Pauli Equation - Simple operator algebra question

[karkas]

Homework Statement

I am watching a course on Relativistic Quantum Mechanics to freshen up, and I have found to have some issues regarding simple operator algebra. This particular issue on the Pauli Equation (generalization of the Schrödinger equation that includes spin corrections) in an electromagnetic field, arises from the cross product of a linear combination of operators, as shown below (and in the video link - time 18:18)
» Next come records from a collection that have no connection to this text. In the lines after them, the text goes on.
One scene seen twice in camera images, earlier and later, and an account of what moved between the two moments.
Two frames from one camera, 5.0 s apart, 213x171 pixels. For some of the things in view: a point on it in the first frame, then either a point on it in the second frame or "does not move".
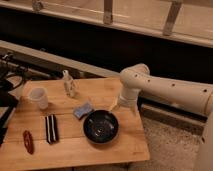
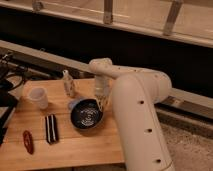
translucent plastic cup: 40,94 does not move
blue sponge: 83,110 to 72,104
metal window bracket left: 37,6 does not move
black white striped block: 51,129 does not move
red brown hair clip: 28,141 does not move
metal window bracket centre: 108,12 does not move
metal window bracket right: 172,17 does not move
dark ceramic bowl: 101,126 to 86,114
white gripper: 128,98 to 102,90
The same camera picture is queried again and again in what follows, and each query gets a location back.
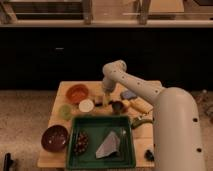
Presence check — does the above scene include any wooden black whiteboard eraser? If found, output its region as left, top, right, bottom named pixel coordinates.
left=94, top=96, right=103, bottom=107

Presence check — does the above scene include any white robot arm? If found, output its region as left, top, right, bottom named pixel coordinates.
left=102, top=60, right=207, bottom=171

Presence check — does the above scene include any small metal cup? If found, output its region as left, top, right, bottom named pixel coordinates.
left=112, top=101, right=125, bottom=115

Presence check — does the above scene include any green plastic cup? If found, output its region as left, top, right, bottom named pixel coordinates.
left=59, top=105, right=72, bottom=121

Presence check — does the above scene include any blue sponge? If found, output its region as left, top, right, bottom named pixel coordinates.
left=120, top=90, right=137, bottom=100

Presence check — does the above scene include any orange plastic bowl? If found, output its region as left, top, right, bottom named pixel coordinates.
left=66, top=84, right=89, bottom=104

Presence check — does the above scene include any green plastic tray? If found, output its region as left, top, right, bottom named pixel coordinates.
left=66, top=116, right=136, bottom=170

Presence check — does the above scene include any grey folded cloth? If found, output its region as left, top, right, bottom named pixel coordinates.
left=95, top=131, right=121, bottom=158

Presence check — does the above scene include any bunch of dark grapes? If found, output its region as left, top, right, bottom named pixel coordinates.
left=74, top=131, right=89, bottom=155

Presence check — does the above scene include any dark red bowl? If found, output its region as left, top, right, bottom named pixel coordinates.
left=41, top=125, right=69, bottom=152

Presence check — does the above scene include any black object on floor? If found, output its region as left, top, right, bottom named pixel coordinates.
left=3, top=153, right=14, bottom=171

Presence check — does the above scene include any white handled black brush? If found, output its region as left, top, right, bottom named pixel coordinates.
left=145, top=150, right=154, bottom=162

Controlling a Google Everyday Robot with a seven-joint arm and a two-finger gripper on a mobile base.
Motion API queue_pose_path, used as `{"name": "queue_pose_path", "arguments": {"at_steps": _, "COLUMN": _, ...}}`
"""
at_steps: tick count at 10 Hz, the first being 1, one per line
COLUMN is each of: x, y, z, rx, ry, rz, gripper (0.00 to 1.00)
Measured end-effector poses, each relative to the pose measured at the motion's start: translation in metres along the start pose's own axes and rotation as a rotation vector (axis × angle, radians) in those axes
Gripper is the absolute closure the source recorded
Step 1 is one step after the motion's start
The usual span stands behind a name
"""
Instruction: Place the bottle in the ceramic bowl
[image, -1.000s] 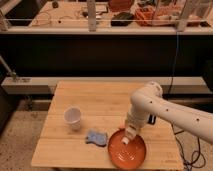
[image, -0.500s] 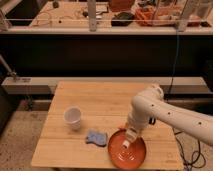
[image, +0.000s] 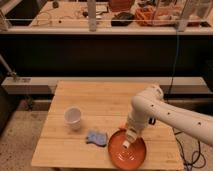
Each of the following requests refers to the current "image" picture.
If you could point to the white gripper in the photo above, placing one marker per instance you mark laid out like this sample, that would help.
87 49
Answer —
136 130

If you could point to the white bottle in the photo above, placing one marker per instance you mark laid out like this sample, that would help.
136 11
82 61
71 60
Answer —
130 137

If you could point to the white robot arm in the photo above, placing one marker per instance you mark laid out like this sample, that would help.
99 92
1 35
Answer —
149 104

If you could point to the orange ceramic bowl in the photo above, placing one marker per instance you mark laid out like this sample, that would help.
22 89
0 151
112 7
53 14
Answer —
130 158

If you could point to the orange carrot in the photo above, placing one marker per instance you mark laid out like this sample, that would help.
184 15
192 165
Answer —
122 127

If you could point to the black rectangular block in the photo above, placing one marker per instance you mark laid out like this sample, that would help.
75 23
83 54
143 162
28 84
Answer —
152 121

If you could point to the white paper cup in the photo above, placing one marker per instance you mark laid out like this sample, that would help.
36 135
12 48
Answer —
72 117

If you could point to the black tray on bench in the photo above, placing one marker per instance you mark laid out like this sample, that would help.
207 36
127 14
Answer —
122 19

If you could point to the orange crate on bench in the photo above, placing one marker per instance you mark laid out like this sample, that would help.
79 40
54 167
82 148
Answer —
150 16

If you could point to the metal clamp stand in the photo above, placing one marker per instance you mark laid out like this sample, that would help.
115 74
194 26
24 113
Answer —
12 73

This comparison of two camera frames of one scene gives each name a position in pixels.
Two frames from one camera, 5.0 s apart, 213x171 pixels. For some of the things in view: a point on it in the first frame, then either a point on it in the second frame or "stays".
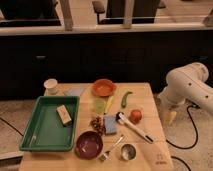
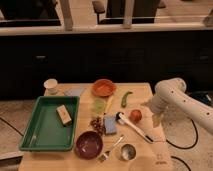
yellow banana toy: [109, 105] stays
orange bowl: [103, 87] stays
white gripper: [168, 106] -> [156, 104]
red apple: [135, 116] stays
I understand that when the operators don't commute, the cross product isn't zero, but how is it shown explicitly that the only non-trivial effect is the \vec{p}\times\vec{A} that survives? What about the other term diagonal in the two operators?

Homework Equations

\left(\vec{p}-\frac{e}{c}\vec{A}\right)\left(\vec{p}-\frac{e}{c}\vec{A}\right)=\frac{i\hbar e}{c}<br /> \vec{\nabla}\times\vec{A}

The Attempt at a Solution

I've been arguing why the second term \propto \vec{A}\times\vec{p} won't contribute but can't seem to reach it. Thinking about a crutch function didn't quite help as well. I'm pretty sure this is simple but can't think of it.

 

[karkas]

Seems I've pretty much forgot all of my vector calculus as well as operator priorities. I got the right thing though after some research on my textbooks

Rule 7 on Griffiths E-M: \vec{\nabla}\times\left(f\cdot\vec{A}\right)=f\left(\vec{\nabla}\times\vec{A}\right)-\vec{A}\times\left(\vec{\nabla}\cdot f\right)
Also the priority of operator action starts from the left and encompasses all through to right, so our action should be:
\left[\left(\vec{p}-\frac{e}{c}\vec{A}\right)\left(\vec{p}-\frac{e}{c}\vec{A}\right)\right]g=-\frac{e}{c}\vec{p}\times\left(\vec{A}g\right)-\frac{e}{c}\vec{A}\times\left(\vec{p}g\right)=i\hbar\frac{e}{c}\vec{\nabla}\times\left(\vec{A}g\right)+i\hbar\frac{e}{c}\vec{A}\times\left(\vec{\nabla}g\right)=i\hbar\frac{e}{c}g\left(\vec{\nabla}\times\vec{A}\right)-i\hbar\frac{e}{c}\vec{A}\times\left(\vec{\nabla}g\right)+i\hbar\frac{e}{c}\vec{A}\times\left(\vec{\nabla}g\right)=i\hbar\frac{e}{c}\left(\vec{\nabla}\times\vec{A}\right)g

Correct me if I'm wrong, otherwise I think it's done with.

 

[blue_leaf77]

If the vector multiplication in the left side of
$$
\left(\vec{p}-\frac{e}{c}\vec{A}\right)\left(\vec{p}-\frac{e}{c}\vec{A}\right)=\frac{i\hbar e}{c}
\vec{\nabla}\times\vec{A}
$$
is actually a cross product, then your derivation is correct.

 

[karkas]

If the vector multiplication in the left side of
$$
\left(\vec{p}-\frac{e}{c}\vec{A}\right)\left(\vec{p}-\frac{e}{c}\vec{A}\right)=\frac{i\hbar e}{c}
\vec{\nabla}\times\vec{A}
$$
is actually a cross product, then your derivation is correct.

Ah, a misprint, will fix, thank you for the confirmation!